**Directions for this task:** Leaving the pictures out, print the lines from the first line of the listing through the line containing "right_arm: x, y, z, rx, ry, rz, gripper", exactly as they read, and no others.

==========

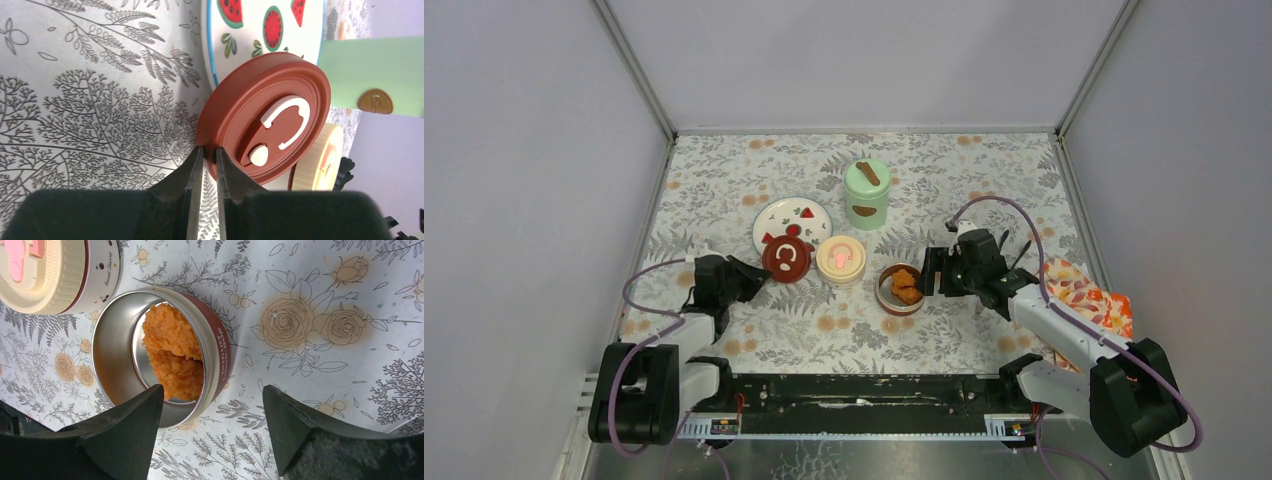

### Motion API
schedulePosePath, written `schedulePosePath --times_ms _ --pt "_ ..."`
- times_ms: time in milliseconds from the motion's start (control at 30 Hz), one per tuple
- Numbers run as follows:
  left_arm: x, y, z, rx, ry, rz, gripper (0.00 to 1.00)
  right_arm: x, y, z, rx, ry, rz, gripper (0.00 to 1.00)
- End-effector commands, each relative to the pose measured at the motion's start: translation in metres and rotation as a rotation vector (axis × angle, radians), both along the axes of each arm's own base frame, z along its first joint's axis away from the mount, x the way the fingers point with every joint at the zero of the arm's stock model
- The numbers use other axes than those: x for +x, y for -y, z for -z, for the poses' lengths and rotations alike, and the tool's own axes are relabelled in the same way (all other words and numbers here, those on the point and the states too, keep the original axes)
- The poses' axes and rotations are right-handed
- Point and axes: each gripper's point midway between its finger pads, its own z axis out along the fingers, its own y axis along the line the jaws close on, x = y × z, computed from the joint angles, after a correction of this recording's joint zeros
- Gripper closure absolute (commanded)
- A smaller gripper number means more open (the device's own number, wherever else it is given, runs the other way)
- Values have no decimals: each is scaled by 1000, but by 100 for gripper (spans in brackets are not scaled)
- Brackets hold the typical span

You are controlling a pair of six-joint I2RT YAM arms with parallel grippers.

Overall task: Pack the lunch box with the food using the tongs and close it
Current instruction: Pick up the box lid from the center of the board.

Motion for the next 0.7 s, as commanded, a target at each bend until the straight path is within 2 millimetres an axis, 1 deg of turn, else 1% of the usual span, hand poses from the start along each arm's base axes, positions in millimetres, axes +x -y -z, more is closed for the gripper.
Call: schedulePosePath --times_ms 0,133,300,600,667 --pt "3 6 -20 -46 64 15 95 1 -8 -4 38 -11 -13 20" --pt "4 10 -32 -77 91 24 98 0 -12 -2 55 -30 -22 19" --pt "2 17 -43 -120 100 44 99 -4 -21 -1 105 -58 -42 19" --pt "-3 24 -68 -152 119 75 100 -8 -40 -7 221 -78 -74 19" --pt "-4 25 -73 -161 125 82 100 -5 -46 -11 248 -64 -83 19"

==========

**Answer space:**
### Motion API
schedulePosePath, written `schedulePosePath --times_ms _ --pt "_ ..."`
- times_ms: time in milliseconds from the motion's start (control at 30 Hz), one per tuple
- Numbers run as follows:
  left_arm: x, y, z, rx, ry, rz, gripper (0.00 to 1.00)
  right_arm: x, y, z, rx, ry, rz, gripper (0.00 to 1.00)

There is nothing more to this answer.